### Exercise instructions
For the data below, work out the number of lines containing the string "things" and answer with that number only.
[Opening Data supplied section]
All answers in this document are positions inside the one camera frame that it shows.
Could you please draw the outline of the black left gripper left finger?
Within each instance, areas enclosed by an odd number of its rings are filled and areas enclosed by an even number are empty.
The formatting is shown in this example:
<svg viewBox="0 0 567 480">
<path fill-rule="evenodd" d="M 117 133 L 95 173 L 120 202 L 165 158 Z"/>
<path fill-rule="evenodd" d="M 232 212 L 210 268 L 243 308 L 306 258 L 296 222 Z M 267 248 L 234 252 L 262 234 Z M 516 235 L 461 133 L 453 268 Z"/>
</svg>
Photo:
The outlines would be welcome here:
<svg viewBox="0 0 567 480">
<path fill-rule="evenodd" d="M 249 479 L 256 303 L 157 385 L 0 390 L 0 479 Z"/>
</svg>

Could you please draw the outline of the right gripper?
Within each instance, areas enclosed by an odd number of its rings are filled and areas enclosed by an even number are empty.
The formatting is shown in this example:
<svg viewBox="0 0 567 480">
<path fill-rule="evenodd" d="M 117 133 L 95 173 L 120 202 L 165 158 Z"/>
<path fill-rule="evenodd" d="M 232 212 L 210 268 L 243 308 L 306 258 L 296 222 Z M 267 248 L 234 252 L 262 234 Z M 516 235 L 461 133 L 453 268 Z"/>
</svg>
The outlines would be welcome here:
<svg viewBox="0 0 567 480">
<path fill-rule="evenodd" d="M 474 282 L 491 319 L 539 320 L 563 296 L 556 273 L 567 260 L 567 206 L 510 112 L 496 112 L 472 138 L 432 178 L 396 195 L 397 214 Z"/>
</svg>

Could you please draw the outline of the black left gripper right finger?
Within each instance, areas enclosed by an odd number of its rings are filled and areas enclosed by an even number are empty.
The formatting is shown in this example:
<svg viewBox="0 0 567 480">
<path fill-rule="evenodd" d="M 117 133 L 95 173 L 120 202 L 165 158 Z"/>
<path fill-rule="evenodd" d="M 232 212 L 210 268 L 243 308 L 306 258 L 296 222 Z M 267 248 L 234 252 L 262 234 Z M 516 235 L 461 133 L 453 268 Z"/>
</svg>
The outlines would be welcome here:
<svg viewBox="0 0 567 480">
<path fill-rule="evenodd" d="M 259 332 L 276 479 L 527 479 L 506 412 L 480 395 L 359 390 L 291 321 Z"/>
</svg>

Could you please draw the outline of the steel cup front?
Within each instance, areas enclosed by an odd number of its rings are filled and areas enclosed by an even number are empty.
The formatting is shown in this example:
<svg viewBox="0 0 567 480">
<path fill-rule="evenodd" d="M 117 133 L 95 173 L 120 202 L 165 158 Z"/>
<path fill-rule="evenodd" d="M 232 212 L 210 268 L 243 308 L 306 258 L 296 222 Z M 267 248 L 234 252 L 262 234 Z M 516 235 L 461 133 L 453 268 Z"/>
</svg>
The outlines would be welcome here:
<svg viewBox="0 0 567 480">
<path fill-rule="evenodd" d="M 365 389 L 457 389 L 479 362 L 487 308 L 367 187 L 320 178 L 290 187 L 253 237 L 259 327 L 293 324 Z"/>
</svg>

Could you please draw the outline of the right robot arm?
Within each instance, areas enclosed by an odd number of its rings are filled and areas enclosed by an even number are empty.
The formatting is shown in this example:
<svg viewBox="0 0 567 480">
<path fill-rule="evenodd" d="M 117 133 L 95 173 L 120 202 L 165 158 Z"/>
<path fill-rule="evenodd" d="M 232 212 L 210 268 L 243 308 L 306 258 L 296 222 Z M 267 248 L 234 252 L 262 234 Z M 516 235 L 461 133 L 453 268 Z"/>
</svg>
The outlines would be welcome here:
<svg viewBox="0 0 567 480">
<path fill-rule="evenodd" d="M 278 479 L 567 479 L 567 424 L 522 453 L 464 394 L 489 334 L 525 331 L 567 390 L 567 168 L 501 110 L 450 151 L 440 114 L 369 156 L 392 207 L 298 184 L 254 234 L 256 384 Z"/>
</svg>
[Closing Data supplied section]
[Opening Data supplied section]
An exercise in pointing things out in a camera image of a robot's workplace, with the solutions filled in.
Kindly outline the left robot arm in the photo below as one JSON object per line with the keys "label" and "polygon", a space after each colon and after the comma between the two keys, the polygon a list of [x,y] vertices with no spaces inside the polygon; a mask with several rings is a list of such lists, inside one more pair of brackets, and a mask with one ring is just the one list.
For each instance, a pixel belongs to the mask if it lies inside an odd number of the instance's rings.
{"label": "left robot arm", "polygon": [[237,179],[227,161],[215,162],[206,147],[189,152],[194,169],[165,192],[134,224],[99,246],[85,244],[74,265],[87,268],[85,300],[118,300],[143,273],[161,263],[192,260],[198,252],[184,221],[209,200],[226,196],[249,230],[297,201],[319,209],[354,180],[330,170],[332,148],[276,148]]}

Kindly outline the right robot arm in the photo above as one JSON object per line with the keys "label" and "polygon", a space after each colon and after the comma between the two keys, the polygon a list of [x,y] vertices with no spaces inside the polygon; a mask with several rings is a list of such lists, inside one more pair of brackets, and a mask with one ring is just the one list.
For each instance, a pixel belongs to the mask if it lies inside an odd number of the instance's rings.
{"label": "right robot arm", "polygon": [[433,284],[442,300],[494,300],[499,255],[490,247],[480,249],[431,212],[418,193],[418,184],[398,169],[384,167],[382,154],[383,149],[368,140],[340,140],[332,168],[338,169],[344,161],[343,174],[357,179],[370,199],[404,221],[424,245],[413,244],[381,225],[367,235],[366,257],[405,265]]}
[Closing Data supplied section]
[Opening Data supplied section]
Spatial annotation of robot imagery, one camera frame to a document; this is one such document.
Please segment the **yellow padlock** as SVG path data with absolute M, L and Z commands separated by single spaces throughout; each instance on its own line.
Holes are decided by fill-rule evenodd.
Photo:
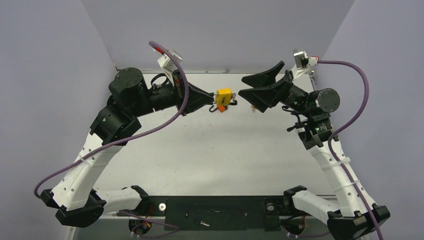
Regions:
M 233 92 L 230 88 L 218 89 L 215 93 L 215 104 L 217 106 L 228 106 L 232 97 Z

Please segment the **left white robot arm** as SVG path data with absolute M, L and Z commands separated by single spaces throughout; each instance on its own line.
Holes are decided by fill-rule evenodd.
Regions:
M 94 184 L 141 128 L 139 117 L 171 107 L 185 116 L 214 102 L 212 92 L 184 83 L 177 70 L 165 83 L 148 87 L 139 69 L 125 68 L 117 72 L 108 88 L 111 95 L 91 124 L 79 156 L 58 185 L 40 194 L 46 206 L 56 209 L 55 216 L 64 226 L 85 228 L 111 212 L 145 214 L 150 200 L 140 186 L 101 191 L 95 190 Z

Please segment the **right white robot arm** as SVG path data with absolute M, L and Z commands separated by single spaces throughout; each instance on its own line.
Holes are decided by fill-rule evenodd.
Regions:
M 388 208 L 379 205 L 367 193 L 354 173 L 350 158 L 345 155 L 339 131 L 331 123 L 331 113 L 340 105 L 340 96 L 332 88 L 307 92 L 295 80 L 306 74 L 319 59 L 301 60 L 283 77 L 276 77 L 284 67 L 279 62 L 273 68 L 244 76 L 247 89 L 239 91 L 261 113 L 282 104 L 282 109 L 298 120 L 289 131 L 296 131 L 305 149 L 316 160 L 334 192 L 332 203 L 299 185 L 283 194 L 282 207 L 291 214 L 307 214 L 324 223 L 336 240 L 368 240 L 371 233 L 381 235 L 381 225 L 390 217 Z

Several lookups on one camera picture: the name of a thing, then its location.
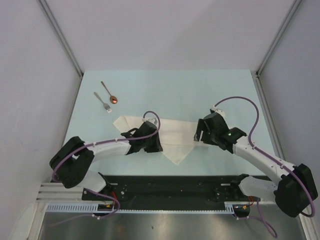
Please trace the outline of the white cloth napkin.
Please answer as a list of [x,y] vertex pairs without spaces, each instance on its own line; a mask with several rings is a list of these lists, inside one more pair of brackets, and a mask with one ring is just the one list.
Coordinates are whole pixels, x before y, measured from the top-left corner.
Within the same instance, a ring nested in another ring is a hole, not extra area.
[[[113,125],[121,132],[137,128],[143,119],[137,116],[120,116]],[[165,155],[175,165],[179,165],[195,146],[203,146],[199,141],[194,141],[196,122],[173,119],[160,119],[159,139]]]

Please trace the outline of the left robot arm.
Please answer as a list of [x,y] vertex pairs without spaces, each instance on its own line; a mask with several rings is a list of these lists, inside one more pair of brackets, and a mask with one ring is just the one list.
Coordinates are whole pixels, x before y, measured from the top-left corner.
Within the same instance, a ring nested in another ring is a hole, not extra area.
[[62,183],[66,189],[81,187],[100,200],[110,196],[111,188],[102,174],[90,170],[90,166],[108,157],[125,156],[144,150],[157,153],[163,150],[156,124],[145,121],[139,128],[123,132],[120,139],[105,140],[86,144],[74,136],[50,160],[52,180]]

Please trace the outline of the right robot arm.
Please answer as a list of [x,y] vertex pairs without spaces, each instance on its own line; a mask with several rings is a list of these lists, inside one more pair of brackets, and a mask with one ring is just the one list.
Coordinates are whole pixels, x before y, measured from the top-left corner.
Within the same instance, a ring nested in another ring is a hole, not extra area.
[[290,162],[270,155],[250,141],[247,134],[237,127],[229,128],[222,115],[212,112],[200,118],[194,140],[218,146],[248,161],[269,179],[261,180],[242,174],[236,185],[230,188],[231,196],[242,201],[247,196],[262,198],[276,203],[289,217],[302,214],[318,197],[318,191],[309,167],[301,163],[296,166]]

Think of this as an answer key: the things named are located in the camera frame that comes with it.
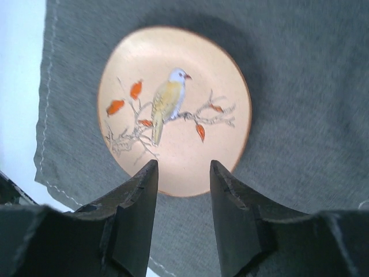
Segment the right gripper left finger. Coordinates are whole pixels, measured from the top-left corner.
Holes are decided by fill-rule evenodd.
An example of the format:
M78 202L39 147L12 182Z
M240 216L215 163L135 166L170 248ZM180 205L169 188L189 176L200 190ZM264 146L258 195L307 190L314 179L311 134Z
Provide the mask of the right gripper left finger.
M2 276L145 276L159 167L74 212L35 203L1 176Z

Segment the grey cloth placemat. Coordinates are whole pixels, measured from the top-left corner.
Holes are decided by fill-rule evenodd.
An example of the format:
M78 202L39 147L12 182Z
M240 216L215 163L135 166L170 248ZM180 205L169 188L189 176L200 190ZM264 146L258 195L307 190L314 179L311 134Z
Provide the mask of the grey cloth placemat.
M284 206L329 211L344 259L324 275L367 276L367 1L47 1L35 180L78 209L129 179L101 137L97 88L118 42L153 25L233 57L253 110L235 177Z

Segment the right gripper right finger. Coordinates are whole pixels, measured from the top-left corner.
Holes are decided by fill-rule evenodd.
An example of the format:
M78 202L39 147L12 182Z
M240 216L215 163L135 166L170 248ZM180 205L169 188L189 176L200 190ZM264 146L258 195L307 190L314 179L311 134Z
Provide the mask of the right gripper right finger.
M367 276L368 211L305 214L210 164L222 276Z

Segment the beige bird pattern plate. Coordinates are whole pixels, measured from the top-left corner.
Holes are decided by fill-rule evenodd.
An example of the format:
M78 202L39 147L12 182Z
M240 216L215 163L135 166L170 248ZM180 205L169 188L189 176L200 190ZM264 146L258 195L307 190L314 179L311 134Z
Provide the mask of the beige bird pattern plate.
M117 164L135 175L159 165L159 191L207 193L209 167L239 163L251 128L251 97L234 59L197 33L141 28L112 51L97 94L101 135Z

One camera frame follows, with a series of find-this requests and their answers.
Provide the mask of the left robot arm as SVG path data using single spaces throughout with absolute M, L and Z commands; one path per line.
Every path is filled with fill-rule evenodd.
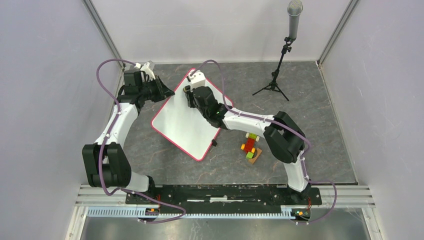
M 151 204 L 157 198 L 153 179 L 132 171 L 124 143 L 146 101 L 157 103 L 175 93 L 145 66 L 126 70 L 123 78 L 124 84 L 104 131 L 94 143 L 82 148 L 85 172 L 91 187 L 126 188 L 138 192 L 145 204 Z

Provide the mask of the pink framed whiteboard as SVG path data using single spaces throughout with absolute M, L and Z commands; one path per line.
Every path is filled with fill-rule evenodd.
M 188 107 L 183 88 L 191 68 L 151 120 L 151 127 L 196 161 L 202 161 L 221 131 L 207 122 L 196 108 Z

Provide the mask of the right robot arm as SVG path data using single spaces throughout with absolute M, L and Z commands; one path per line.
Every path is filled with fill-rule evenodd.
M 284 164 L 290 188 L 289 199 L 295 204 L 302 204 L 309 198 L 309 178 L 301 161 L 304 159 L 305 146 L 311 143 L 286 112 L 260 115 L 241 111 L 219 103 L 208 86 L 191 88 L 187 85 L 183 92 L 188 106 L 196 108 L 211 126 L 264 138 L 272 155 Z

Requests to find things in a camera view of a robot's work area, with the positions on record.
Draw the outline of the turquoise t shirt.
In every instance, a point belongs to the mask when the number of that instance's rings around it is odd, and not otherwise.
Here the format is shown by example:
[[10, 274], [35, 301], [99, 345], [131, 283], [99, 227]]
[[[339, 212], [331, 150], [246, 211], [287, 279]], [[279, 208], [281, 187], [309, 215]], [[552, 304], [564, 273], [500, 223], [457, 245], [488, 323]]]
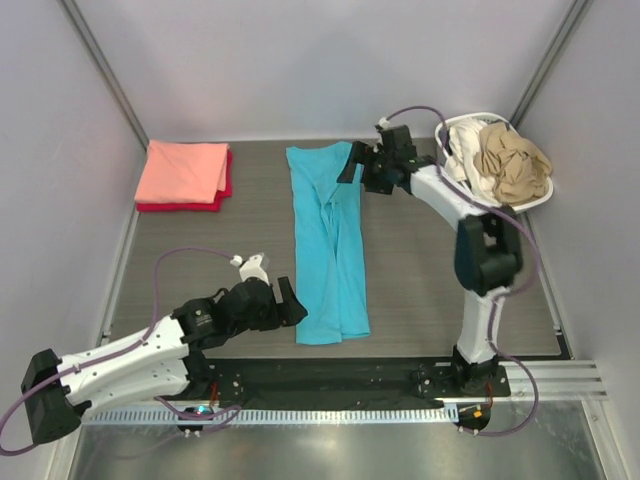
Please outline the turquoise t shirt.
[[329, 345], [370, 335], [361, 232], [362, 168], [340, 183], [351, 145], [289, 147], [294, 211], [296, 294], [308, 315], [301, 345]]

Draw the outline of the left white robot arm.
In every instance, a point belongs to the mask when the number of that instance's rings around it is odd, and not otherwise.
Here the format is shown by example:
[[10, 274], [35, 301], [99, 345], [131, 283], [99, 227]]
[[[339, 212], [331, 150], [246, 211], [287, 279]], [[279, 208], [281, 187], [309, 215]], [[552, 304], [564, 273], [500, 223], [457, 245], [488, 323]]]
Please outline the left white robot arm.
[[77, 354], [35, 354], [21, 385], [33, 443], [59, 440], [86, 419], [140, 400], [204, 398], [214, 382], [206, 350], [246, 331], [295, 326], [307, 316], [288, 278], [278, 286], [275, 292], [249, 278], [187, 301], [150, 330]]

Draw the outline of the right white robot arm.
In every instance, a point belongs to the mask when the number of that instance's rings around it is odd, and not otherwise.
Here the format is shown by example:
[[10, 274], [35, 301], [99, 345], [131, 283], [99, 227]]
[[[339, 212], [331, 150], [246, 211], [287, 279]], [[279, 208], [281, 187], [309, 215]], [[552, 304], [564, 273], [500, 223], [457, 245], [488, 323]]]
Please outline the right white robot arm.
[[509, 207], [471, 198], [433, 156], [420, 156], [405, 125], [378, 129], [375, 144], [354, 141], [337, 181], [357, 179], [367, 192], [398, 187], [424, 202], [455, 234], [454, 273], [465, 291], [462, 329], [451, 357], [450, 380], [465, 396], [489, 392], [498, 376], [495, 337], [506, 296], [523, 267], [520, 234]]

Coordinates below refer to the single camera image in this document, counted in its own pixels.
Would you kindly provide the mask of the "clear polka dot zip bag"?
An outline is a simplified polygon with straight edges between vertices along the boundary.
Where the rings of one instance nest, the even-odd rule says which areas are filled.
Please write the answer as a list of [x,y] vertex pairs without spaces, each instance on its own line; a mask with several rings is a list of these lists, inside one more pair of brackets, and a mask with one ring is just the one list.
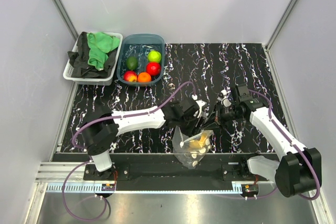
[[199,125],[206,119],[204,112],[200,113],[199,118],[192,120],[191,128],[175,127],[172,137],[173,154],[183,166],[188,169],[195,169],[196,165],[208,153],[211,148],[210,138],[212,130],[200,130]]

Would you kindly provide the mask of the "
[Closing Data supplied section]
### Solution to the problem
3